Prompt:
Reproduce the data below exactly. Skip the pictures.

(Data excerpts)
▬▬▬▬▬▬▬▬▬▬
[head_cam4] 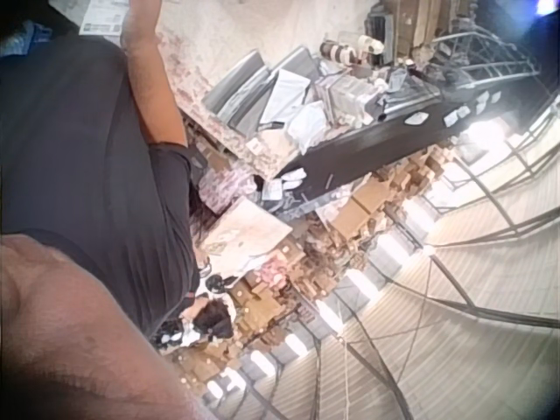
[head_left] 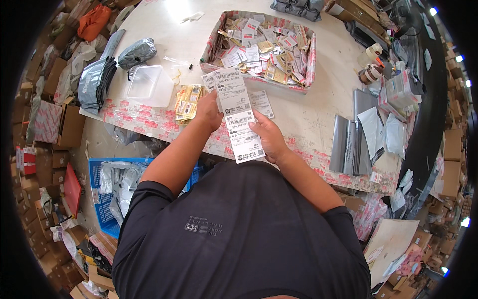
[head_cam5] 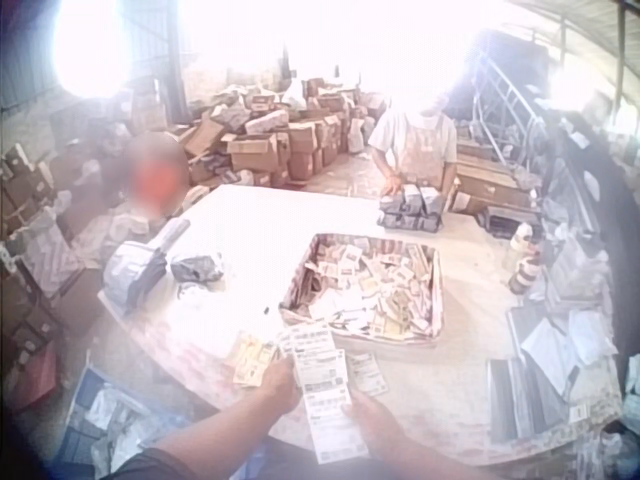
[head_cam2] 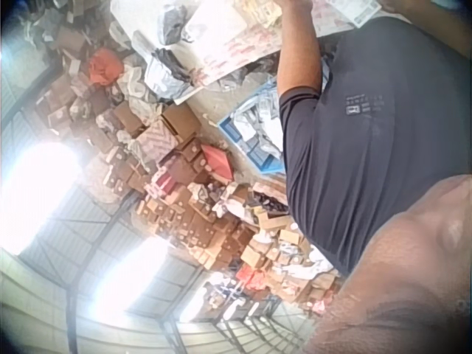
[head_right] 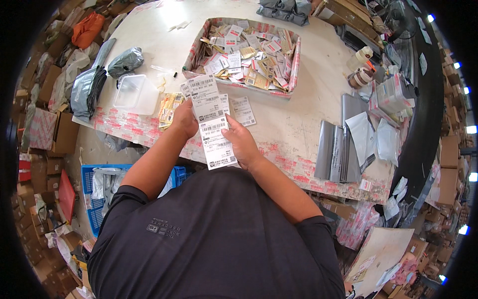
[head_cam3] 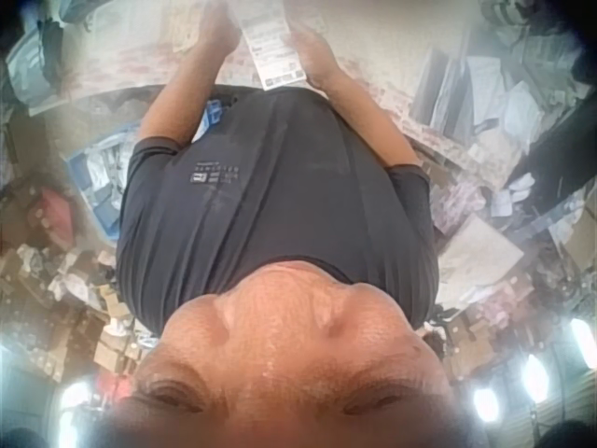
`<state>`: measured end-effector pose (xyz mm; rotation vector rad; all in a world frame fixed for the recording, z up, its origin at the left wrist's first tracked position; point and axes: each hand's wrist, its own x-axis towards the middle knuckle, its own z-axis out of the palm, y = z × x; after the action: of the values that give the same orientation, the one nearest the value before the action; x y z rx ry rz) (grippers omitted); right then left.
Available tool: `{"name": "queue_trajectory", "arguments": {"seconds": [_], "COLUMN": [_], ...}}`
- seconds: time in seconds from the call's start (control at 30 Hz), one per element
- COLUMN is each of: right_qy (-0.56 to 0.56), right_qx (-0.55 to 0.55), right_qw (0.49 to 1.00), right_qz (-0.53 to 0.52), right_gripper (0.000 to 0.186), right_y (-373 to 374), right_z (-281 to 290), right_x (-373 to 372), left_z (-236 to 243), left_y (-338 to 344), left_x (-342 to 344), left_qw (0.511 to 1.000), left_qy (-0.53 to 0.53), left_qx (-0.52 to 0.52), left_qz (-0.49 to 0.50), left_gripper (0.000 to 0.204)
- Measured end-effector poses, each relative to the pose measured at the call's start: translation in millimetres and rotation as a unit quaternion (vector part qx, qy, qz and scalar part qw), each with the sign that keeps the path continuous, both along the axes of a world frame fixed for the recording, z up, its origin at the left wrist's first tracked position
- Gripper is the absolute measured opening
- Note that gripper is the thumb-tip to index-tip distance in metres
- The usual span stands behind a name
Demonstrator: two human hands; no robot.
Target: The person handles a roll of shipping labels, tears individual labels from the roll, and organizes them on a table. They also move a blue crate filled with small silver packages.
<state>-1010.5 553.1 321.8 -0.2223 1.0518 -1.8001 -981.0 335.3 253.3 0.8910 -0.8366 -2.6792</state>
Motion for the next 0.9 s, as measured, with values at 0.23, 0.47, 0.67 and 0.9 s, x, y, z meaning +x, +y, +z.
{"name": "queue_trajectory", "arguments": {"seconds": [0.23,0.47,0.67,0.9], "right_qy": [0.033,0.162,0.098,0.028], "right_qx": [0.053,0.036,0.018,0.034], "right_qw": [0.998,0.986,0.987,0.996], "right_qz": [-0.005,-0.019,0.125,0.074], "right_gripper": [0.069,0.074,0.050,0.038], "right_y": [-0.7,-8.7,2.1,-1.3], "right_z": [-13.1,-21.2,-23.2,-22.0], "right_x": [-6.3,-9.7,-15.7,-17.8], "left_z": [16.3,81.4,78.9,74.0], "left_y": [-9.3,-0.8,-14.2,-38.1], "left_x": [-9.1,-10.2,-13.3,-13.5], "left_qw": [0.999,0.996,0.991,0.996], "left_qy": [0.032,0.049,0.040,0.044], "left_qx": [0.000,-0.078,-0.125,-0.073], "left_qz": [0.011,-0.015,0.005,0.040], "left_gripper": [0.033,0.037,0.035,0.036]}}
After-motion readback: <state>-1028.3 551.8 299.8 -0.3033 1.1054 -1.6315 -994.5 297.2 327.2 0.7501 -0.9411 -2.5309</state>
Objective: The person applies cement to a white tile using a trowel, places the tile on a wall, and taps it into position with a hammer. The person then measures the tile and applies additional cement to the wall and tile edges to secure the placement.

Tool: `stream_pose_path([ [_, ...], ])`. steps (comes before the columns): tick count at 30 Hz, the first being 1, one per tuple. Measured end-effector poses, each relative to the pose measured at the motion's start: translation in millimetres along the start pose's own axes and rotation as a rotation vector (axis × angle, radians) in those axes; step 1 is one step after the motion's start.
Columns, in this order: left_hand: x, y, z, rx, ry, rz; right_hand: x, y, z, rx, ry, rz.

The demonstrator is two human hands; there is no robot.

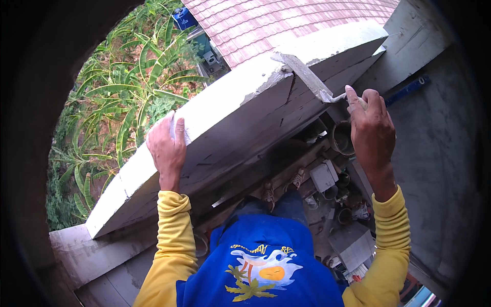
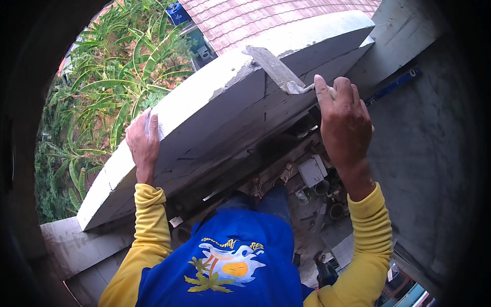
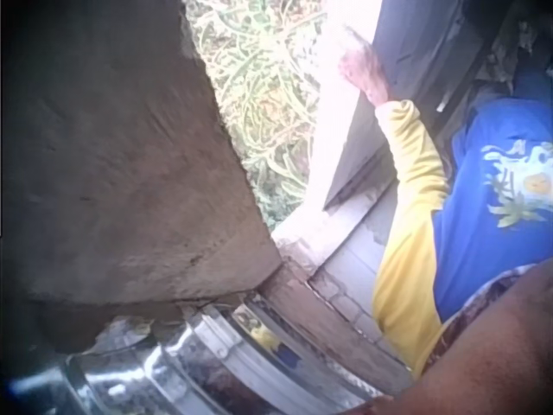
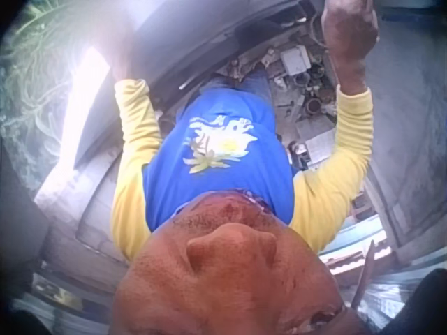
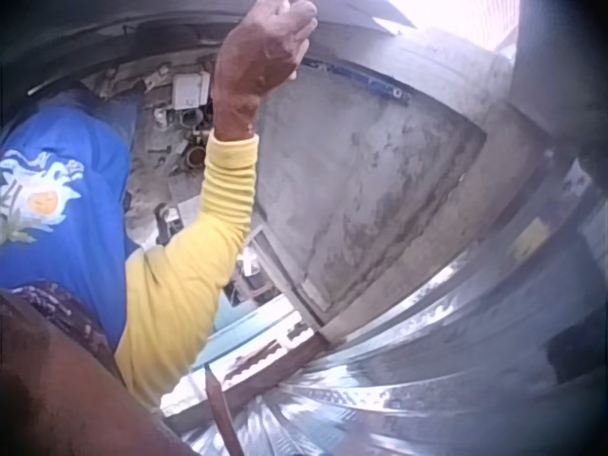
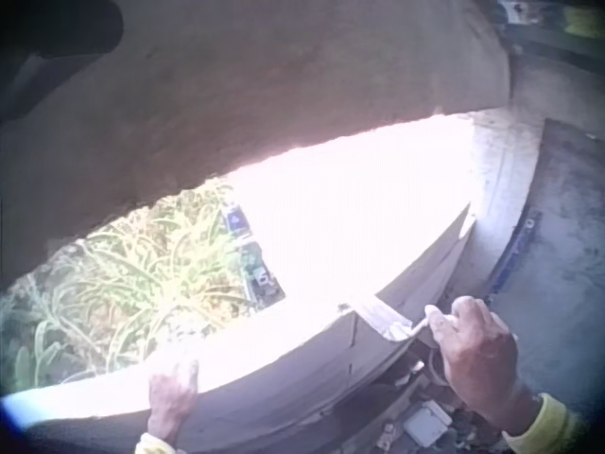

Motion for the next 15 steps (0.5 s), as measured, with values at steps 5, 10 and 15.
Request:
stream_pose_path([
  [5, -0.2, 2.7, -1.3, 0.011, 0.003, -0.001, 6.7, -22.3, 0.2, 0.16, -0.079, -0.043],
  [10, -1.0, -2.4, -1.5, -0.01, 0.023, 0.021, 35.3, -6.9, 14.4, 0.368, -0.068, 0.064],
  [15, 0.4, 4.4, -2.4, 0.007, 0.019, 0.024, 52.3, 2.5, 44.9, 0.107, 0.001, -0.095],
])
Point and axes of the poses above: each hand's wrist, its own x-axis towards the middle knuckle, its own z-axis out of the palm, y = z × x, the point moved 10 cm from there along x, towards the middle knuckle, and after that the axes turned 13 degrees about y, right-handed, at the moved point
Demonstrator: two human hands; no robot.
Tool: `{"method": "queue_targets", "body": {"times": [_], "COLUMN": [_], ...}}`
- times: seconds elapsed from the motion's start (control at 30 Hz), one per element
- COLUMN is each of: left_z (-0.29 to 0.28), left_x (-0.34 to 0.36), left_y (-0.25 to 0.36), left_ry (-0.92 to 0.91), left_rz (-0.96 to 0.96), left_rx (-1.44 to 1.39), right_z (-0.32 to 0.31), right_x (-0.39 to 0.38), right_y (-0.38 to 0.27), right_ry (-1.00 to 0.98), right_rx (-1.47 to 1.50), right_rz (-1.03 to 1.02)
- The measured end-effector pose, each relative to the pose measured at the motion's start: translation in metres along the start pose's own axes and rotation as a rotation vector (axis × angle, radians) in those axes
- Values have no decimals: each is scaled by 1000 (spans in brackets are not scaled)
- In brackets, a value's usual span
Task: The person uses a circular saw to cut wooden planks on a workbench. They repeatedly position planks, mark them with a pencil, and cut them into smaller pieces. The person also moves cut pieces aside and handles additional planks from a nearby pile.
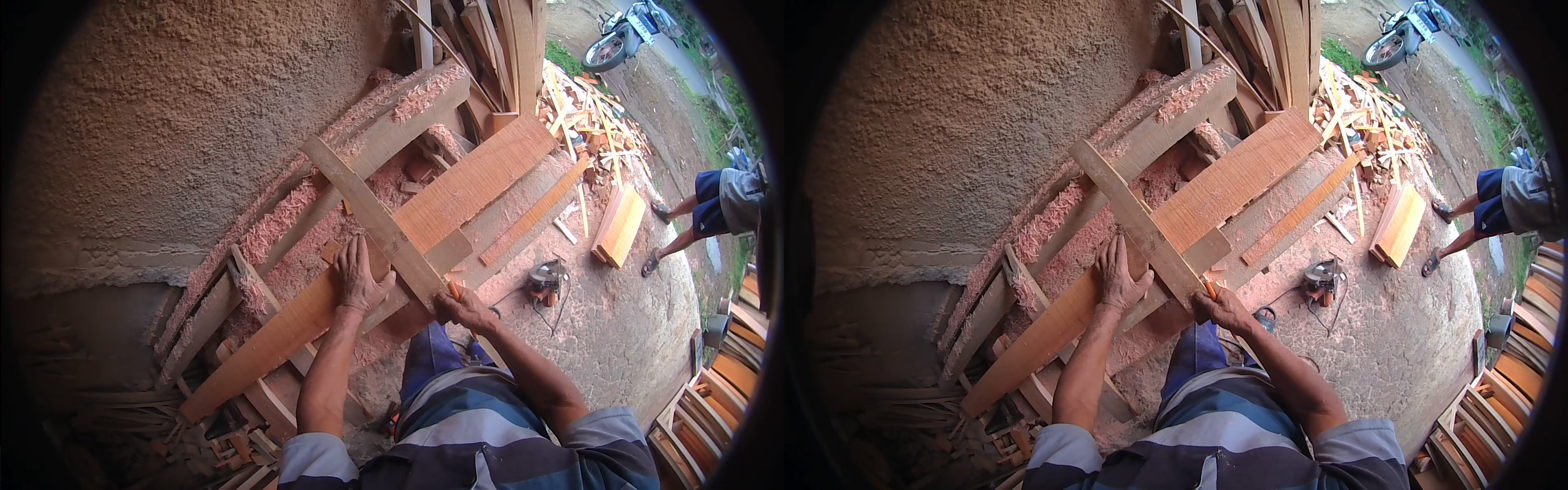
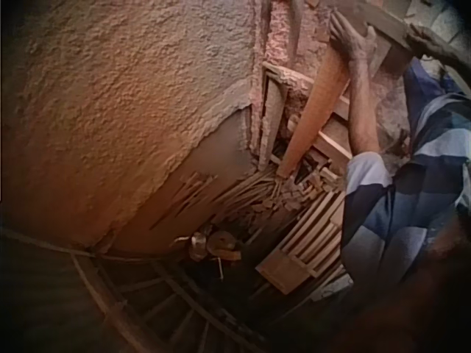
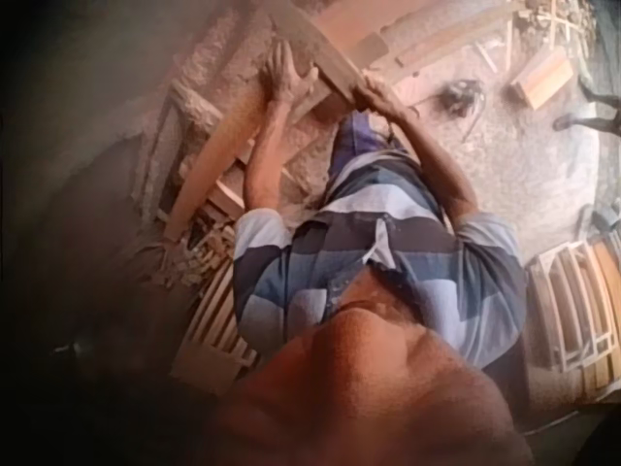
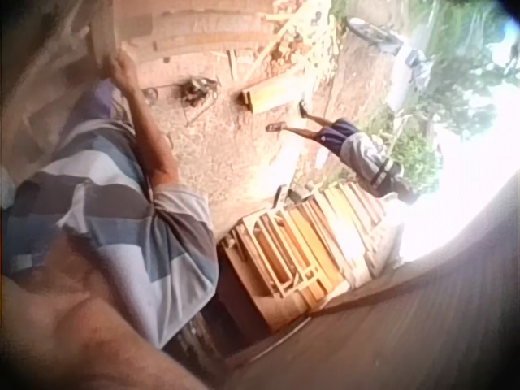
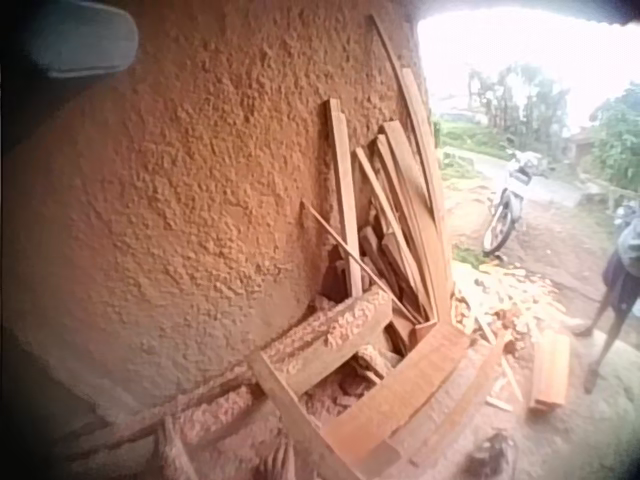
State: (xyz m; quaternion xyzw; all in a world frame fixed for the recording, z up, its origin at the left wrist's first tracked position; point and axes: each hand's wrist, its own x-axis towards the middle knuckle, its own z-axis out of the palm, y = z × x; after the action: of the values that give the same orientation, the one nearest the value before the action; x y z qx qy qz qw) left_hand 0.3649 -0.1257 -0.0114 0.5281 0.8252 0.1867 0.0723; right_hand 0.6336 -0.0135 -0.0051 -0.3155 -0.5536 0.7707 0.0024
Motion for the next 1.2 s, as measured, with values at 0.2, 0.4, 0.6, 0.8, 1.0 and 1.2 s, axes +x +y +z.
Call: {"method": "queue_targets", "body": {"times": [0.2, 0.4, 0.6, 0.8, 1.0, 1.2], "left_z": [-3, -5, -4, -1, 1, 7], "left_x": [1, 3, 1, 1, 1, 0], "left_y": [3, 6, 6, 6, 5, 0], "left_ry": [16, 32, 33, 6, -2, 50], "left_rz": [8, 1, 0, -36, -62, -21], "left_rx": [25, 33, 39, 38, 26, 55], "right_z": [-1, 1, 0, -11, -38, -29], "right_x": [-3, -4, -3, -3, -14, 43], "right_y": [-7, -12, -10, -18, -71, -116], "right_ry": [15, 25, 28, 78, 477, 389], "right_rx": [-26, 66, 61, -267, -684, -138], "right_rz": [25, 13, 43, 35, -62, -225]}}
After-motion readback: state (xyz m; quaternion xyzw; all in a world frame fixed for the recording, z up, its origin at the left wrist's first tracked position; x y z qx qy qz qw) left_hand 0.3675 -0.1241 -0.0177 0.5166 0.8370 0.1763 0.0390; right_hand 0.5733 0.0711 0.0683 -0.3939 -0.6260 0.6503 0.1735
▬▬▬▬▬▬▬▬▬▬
Finished exercise:
[head_cam4] 
[head_left] 
[head_cam5] 
[head_cam2] 
[head_right] 
[head_cam3] 
`<state>`: measured end-effector pose (xyz mm; rotation vector rad; all in a world frame fixed for the recording, z up, its origin at the left wrist's first tracked position; point and axes: each hand's wrist, its own x-axis towards the middle knuckle, its own z-axis out of the palm, y = z × x; after the action: of the values that give the same orientation, the one nearest the value before the action; x y z rx ry rz) (grippers omitted); right then left.
Available tool: `{"name": "queue_trajectory", "arguments": {"seconds": [_], "COLUMN": [_], ...}}`
- seconds: time in seconds from the call's start (control at 30 Hz), one per element
- COLUMN is each of: right_qy (-0.56 to 0.56), right_qx (-0.55 to 0.55), right_qw (0.49 to 1.00), right_qz (-0.53 to 0.52), right_gripper (0.000 to 0.186), right_y (-373 to 374), right_z (-281 to 290), right_x (-373 to 372), left_z (-236 to 243), left_y (-338 to 344), left_x (-342 to 344), left_qw (0.511 to 1.000), left_qy (-0.53 to 0.53), left_qx (-0.52 to 0.52), left_qz (-0.49 to 0.50), left_gripper (0.000 to 0.204)
- Measured end-effector poses, each relative to the pose measured at the call's start: translation in millimetres and rotation as a unit quaternion (vector part qx, qy, qz and scalar part qw), each with the sign that keeps the path continuous, both along the axes of a world frame fixed for the recording, z up, its origin at the left wrist's first tracked position
- Gripper is the absolute measured opening
- Note that gripper is the thumb-tip to index-tip distance in metres
- The usual span stands behind a name
Demonstrator: two human hands; no robot.
Target: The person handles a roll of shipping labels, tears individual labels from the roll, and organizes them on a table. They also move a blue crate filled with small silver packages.
<state>-1010.5 553.1 321.8 -0.2223 1.0518 -1.8001 -981.0 335.3 253.3 0.8910 -0.8366 -2.6792</state>
Motion for the next 0.9 s, as measured, with values at 0.23, 0.47, 0.67 and 0.9 s, x, y, z meaning +x, +y, +z.
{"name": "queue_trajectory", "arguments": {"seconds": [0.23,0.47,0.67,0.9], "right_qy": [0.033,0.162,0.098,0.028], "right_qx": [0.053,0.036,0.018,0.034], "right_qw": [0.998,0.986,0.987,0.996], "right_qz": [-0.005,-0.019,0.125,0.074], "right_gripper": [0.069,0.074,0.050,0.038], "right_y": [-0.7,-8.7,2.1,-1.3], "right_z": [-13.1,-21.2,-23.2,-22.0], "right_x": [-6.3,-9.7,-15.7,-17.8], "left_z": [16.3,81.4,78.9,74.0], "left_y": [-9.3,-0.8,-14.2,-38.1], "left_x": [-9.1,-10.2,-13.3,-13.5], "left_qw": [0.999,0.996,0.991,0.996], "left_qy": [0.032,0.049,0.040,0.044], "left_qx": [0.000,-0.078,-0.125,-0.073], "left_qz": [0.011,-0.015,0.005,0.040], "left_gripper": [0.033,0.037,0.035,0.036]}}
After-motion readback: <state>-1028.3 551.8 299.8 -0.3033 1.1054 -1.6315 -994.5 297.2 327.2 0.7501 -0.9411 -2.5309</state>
Objective: The person applies cement to a white tile using a trowel, places the tile on a wall, and taps it into position with a hammer. The person then measures the tile and applies additional cement to the wall and tile edges to secure the placement.

Tool: `stream_pose_path([ [_, ...], ])`. steps (comes before the columns): tick count at 30 Hz, the first being 1, one per tuple. Measured end-effector poses, each relative to the pose measured at the motion's start: translation in millimetres along the start pose's own axes and rotation as a rotation vector (axis × angle, radians) in those axes; step 1 is one step after the motion's start.
Columns, in this order: left_hand: x, y, z, rx, ry, rz; right_hand: x, y, z, rx, ry, rz.

The demonstrator is two human hands; there is no robot.


Motion for the next 15 steps (0.5 s), as measured, with values at steps 5, 10 and 15.
Request:
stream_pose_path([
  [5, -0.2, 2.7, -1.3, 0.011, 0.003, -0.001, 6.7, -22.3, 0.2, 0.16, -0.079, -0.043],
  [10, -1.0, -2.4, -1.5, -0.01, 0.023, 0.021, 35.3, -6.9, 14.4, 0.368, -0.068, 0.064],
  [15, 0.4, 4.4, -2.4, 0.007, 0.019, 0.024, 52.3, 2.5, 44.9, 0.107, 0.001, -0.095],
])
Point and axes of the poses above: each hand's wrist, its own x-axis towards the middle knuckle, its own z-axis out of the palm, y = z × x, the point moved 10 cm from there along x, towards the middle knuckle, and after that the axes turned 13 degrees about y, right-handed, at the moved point
Demonstrator: two human hands; no robot.
Tool: `{"method": "queue_targets", "body": {"times": [_], "COLUMN": [_], ...}}`
- times: seconds elapsed from the motion's start (control at 30 Hz), one per element
- COLUMN is each of: left_z (-0.29 to 0.28), left_x (-0.34 to 0.36), left_y (-0.25 to 0.36), left_ry (-0.92 to 0.91), left_rz (-0.96 to 0.96), left_rx (-1.44 to 1.39), right_z (-0.32 to 0.31), right_x (-0.39 to 0.38), right_y (-0.38 to 0.27), right_ry (-1.00 to 0.98), right_rx (-1.47 to 1.50), right_rz (-1.03 to 1.02)
- The measured end-effector pose, each relative to the pose measured at the motion's start: translation in metres along the start pose's own axes and rotation as a rotation vector (axis × angle, radians) in those axes
- Values have no decimals: each is scaled by 1000 (spans in brackets are not scaled)
- In brackets, a value's usual span
Task: The person uses a circular saw to cut wooden planks on a workbench. They repeatedly position planks, mark them with a pencil, and cut them into smaller pieces. The person also moves cut pieces aside and handles additional planks from a nearby pile.
State: (xyz m; quaternion xyzw; all in a world frame fixed for the recording, z up, its origin at the left wrist's first tracked position; point and axes: each hand's wrist, its own x-axis towards the middle knuckle, its own z-axis out of the palm, y = z × x; after the action: of the values that give the same orientation, the one nearest the value before the action; x y z qx qy qz qw) left_hand 0.3649 -0.1257 -0.0114 0.5281 0.8252 0.1867 0.0723; right_hand 0.6336 -0.0135 -0.0051 -0.3155 -0.5536 0.7707 0.0024
Motion for the next 1.2 s, as measured, with values at 0.2, 0.4, 0.6, 0.8, 1.0 and 1.2 s, axes +x +y +z.
Call: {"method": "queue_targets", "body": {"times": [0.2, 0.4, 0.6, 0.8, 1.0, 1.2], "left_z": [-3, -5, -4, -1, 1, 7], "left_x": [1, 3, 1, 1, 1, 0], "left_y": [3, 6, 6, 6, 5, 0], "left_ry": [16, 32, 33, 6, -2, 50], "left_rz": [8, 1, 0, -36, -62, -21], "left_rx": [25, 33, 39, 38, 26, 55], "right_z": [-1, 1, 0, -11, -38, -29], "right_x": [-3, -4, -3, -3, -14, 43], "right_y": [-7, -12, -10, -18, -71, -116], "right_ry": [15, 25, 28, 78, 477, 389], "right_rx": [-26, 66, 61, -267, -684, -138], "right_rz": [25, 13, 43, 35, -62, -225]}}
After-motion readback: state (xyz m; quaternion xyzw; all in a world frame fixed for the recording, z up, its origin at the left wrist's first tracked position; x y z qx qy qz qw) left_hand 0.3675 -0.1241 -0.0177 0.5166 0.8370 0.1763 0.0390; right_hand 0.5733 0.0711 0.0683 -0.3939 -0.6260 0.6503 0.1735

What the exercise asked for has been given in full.